Neuropathy Association Research Grants Advance the Understanding of Diabetic Neuropathy and Autoimmune Neuropathies
NEW YORK, Sept. 22 /PRNewswire-USNewswire/ — The Neuropathy Association has announced two awardees for its annual Scientific Research Grants Program.
Every year, The Neuropathy Association–the leading national non-profit organization dedicated to finding cures for peripheral neuropathies–awards two scientific research grants, each for $80,000 over a two-year period.
This year’s grant recipients–Dennis Paul, Ph.D. and co-principal investigator, Harry J. Gould, M.D., Ph.D. of Louisiana State University Health Sciences Center New Orleans and Glaucia C. Furtado, Ph.D. of Mount Sinai School of Medicine–were chosen from thirteen applicants involved in neuropathy research at medical institutions across North America.
Drs. Dennis Paul and Harry Gould–co-investigators on the proposal, Sodium Channels, Sodium Pumps, Inflammation, and Diabetic Neuropathy–are investigating the concomitant role of diabetes and inflammation in the development of diabetic neuropathy. They are hopeful that by studying the biological and physical manifestations of diabetic neuropathy–and specifically, the role of nerve cell death by lysis (or bursting)–they will better understand the pathogenesis of one of the most common, and debilitating, complications of diabetes.

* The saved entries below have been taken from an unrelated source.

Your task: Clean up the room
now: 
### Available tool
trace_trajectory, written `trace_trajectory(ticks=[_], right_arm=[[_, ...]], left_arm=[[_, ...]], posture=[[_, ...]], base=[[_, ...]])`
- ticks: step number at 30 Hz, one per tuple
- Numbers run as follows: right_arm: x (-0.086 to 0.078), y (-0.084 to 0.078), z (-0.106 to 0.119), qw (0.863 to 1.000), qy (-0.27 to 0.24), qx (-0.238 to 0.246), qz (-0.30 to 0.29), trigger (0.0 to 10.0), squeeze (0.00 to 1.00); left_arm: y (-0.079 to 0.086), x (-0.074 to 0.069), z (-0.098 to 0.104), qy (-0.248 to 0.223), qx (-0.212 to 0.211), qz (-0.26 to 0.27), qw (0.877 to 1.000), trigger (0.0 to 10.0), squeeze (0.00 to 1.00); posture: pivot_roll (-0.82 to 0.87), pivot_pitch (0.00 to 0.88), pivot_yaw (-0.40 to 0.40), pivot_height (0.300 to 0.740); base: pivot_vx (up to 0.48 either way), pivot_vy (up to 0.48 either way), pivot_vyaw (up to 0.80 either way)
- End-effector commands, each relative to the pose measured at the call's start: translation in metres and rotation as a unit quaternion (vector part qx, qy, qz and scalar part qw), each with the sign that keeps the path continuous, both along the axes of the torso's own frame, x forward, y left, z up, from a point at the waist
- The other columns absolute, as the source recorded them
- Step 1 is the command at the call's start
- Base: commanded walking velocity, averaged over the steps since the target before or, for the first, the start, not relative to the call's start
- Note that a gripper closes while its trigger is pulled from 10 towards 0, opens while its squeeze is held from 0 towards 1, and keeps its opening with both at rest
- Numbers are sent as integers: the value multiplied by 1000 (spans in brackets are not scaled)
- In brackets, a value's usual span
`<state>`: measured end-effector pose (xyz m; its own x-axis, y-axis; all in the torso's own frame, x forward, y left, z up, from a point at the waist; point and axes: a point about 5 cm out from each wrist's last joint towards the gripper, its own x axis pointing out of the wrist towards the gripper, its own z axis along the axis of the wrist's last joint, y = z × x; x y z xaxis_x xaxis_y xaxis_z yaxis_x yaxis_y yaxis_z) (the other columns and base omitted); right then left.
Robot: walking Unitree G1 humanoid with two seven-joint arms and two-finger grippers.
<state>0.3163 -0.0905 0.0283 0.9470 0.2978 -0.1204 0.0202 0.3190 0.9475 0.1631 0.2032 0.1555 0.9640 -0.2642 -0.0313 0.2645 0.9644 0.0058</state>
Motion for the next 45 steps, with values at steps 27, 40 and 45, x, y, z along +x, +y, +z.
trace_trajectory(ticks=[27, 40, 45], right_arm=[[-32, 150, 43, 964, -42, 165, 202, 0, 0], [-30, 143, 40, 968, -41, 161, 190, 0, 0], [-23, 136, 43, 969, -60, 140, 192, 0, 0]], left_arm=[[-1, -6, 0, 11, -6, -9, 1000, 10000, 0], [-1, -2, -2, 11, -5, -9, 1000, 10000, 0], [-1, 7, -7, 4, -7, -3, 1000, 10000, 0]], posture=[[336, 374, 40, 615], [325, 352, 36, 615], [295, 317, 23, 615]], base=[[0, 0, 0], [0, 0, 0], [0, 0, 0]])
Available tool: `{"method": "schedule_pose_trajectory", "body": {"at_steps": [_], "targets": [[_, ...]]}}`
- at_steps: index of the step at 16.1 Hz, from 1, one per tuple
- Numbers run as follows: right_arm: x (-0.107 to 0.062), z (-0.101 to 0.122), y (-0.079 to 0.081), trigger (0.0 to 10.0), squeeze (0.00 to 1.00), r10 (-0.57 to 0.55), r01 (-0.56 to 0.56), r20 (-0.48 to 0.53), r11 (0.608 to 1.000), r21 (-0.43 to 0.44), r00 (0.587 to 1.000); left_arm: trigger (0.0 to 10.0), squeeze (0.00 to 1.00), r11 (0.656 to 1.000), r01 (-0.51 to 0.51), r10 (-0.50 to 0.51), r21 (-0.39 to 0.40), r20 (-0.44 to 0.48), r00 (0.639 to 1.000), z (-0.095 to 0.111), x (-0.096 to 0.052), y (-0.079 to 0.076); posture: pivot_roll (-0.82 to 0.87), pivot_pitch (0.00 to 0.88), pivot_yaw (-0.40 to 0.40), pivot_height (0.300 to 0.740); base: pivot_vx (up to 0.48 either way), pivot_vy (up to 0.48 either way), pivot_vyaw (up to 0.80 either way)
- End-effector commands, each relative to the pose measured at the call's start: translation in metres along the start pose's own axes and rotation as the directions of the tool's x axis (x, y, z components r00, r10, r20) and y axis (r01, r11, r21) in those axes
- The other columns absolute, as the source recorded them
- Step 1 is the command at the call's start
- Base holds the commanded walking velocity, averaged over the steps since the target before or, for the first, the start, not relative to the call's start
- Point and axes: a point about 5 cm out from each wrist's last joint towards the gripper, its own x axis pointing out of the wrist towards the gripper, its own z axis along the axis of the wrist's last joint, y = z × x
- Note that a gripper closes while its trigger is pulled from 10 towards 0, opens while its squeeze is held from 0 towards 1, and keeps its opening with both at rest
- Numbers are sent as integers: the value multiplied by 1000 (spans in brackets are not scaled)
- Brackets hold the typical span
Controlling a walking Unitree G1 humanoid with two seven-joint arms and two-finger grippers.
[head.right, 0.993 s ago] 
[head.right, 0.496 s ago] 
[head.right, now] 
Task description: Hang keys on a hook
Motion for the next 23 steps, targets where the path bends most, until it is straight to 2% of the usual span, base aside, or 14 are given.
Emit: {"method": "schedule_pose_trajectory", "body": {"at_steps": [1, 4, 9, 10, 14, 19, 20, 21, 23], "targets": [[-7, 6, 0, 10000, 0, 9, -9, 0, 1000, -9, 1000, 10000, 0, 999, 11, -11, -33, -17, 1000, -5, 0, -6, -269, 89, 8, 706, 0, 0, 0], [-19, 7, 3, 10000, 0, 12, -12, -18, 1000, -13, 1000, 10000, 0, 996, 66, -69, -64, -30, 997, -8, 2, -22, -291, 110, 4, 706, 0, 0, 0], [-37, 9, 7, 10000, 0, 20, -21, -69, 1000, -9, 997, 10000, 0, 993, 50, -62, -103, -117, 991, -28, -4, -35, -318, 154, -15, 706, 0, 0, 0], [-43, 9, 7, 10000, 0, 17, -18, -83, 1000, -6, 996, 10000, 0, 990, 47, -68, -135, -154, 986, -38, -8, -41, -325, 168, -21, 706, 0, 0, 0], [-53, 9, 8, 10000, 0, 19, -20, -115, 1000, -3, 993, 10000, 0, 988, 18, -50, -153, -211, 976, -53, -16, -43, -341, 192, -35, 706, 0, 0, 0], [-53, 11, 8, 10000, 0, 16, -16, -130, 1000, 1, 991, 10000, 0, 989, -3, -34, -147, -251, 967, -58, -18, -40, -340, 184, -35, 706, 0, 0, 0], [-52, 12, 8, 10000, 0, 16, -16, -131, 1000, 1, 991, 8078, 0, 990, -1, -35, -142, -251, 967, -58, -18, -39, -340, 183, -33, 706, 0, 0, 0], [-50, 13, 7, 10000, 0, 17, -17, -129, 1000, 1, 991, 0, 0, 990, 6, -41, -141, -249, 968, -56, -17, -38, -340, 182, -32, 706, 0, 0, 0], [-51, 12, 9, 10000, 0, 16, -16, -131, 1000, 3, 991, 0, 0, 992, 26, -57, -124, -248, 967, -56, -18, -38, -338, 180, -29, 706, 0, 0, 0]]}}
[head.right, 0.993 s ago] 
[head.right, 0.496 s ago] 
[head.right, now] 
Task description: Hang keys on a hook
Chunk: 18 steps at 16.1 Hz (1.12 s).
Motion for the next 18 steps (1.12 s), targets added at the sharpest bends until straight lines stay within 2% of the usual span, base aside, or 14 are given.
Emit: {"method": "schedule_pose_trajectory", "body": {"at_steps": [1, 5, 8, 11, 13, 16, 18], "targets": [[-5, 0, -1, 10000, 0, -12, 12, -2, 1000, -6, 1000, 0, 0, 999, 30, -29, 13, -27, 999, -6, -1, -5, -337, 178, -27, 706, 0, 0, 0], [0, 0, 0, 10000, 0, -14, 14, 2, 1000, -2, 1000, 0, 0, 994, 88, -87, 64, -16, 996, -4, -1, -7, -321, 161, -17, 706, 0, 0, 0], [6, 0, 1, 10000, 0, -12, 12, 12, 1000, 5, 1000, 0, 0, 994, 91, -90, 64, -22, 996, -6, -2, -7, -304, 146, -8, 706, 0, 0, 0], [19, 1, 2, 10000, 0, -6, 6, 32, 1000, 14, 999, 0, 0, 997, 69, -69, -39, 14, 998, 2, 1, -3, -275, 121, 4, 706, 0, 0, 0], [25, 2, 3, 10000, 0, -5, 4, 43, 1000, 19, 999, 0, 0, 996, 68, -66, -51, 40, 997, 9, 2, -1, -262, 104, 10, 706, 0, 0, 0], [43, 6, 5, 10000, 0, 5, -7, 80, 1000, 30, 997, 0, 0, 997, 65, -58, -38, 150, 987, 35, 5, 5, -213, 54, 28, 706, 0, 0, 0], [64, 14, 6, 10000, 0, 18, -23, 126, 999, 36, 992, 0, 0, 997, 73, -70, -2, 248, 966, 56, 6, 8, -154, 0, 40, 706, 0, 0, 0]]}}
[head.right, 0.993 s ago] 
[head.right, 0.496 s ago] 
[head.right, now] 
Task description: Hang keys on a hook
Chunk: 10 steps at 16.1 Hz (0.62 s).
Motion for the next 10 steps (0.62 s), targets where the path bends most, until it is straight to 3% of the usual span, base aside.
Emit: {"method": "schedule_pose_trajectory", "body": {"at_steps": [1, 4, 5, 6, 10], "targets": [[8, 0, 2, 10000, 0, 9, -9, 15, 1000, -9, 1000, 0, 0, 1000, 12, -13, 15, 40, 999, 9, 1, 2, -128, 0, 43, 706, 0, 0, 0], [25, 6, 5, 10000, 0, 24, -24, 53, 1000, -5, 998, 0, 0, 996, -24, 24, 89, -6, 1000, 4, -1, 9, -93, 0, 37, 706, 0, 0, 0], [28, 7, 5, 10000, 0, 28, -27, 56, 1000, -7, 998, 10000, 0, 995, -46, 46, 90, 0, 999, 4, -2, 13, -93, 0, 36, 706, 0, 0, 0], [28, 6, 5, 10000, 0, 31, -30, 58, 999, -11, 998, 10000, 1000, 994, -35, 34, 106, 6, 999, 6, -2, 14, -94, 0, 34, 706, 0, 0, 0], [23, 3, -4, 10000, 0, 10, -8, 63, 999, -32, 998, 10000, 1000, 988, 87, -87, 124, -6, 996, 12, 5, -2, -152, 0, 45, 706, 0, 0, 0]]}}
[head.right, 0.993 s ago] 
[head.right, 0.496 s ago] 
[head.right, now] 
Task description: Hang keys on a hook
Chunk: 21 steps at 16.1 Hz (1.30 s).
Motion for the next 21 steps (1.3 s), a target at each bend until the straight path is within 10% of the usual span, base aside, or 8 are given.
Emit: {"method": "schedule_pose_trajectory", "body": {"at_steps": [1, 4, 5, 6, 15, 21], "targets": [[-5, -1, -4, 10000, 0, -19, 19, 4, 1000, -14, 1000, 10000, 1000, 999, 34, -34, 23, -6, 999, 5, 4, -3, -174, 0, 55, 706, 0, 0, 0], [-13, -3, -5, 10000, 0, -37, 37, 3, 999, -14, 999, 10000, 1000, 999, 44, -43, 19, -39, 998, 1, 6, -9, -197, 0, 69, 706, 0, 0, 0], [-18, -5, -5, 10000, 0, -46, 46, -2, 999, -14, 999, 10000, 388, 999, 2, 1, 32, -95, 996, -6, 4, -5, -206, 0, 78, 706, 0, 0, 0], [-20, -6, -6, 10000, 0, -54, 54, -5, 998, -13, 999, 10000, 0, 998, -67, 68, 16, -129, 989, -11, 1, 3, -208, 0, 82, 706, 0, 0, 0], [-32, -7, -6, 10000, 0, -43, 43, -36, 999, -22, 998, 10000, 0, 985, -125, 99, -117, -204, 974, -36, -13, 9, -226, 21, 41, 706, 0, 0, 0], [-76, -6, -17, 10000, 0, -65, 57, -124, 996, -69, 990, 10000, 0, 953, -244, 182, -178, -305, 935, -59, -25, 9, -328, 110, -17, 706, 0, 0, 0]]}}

Dr. Paul notes, “Understanding the mechanism of nerve cell survival after inflammatory or neuropathic insult will lead to new treatments and preventive strategies for diabetic neuropathy.”
Dr. Glaucia Furtado’s proposal, Role of CCR7 in Peripheral Neuropathy, is based on the hypothesis that the lack of CCR7–protein receptors normally found on white blood cells (or WBCs) of the immune system–induces an autoimmune demyelinating neuropathy. CCR7 receptors are responsible for guiding migration of WBCs to and within lymph tissues, where they initiate an immune response.
Dr. Furtado explains, “Besides providing new clues for how the immune system works, this study will help us identify therapeutics that block the development of autoimmune neuropathies.”
Thomas H. Brannagan, III, M.D., the Association’s medical advisor affirms, “We continue to invest in critical research that builds on our understanding of neuropathy’s many forms, hopeful that our investments will lead to more effective treatment and cures.”
About Peripheral Neuropathy
Peripheral neuropathy is one of the most common chronic diseases in the U.S., affecting more than 20 million Americans. Neuropathy results from injury to the peripheral nerves–the motor, sensory and autonomic nerves–connecting the spinal cord to the muscles, skin, blood vessels and internal organs. It usually affects the hands and feet, causing weakness, numbness, lack of coordination or pain.
Approximately 30% of neuropathies are “idiopathic,” meaning of an unknown cause; 30% are caused by diabetes. Other causes include autoimmune disorders, tumors, heredity, nutritional deficiencies, infections, trauma, and toxins.
About The Neuropathy Association
The Neuropathy Association is the leading national nonprofit organization providing neuropathy patient support and education, advocating for patients’ interests, and supporting critical research. The Association has more than 50,000 members and supporters and a nationwide network of 135 patient support groups, 5 chapters, and 12 Neuropathy Centers of Excellence.